## AIM OF THE TASK
The material below contains a line with "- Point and" and a line with "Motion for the". Copy exactly those two lines and all lines between them.

## SUPPLIED INFORMATION
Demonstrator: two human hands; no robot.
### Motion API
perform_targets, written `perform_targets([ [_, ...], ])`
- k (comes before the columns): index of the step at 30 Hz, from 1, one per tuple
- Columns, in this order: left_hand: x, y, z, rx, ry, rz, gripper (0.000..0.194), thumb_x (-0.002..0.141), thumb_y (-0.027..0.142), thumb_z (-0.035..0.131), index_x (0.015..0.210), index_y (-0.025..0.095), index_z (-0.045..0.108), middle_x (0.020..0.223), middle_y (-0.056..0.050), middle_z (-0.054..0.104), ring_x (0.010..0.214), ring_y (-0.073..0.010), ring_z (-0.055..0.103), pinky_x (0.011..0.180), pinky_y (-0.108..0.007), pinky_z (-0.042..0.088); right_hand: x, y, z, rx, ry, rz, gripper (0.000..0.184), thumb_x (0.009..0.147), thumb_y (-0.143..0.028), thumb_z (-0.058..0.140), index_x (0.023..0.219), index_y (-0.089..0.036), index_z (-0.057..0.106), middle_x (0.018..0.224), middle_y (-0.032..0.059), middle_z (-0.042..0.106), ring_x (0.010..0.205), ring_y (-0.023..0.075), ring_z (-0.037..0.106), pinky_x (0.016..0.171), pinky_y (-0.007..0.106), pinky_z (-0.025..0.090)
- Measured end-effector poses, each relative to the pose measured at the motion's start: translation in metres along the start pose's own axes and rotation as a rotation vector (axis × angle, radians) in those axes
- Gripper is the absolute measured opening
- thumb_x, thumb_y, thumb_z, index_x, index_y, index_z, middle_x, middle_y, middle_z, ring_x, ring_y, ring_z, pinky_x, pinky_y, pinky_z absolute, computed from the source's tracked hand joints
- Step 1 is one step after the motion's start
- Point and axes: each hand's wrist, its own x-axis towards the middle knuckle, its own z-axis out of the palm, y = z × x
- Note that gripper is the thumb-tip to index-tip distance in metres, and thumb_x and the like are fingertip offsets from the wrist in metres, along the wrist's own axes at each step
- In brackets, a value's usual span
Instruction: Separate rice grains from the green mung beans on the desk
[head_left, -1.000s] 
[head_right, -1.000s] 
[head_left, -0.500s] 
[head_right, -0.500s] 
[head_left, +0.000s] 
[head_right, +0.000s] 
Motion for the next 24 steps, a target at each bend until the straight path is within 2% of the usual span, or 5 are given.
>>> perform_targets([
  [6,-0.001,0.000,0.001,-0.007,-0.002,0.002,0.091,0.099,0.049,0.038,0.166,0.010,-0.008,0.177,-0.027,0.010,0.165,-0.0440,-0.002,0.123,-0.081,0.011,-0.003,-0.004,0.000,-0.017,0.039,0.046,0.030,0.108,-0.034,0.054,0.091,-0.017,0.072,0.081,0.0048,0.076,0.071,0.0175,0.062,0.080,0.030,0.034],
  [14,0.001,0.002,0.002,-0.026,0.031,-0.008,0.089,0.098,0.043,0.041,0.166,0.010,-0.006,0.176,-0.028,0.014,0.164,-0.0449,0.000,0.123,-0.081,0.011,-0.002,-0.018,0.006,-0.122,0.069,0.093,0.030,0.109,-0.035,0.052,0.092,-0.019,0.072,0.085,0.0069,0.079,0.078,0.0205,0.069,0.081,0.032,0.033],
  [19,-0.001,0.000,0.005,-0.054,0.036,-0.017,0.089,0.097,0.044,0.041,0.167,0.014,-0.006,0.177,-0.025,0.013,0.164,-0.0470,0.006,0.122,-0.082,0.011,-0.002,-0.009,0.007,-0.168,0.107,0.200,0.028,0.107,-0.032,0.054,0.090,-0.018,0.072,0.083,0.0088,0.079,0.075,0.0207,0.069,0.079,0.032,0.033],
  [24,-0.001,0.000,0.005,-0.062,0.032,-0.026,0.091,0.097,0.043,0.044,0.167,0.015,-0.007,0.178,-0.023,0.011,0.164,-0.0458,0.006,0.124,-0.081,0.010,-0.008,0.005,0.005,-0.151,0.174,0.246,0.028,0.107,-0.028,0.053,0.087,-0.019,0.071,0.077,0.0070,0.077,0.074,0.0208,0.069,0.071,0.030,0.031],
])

## ANSWER TO THE PROBLEM
- Point and axes: each hand's wrist, its own x-axis towards the middle knuckle, its own z-axis out of the palm, y = z × x
- Note that gripper is the thumb-tip to index-tip distance in metres, and thumb_x and the like are fingertip offsets from the wrist in metres, along the wrist's own axes at each step
- In brackets, a value's usual span
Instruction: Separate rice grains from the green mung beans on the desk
[head_left, -1.000s] 
[head_right, -1.000s] 
[head_left, -0.500s] 
[head_right, -0.500s] 
[head_left, +0.000s] 
[head_right, +0.000s] 
Motion for the next 24 steps, a target at each bend until the straight path is within 2% of the usual span, or 5 are given.

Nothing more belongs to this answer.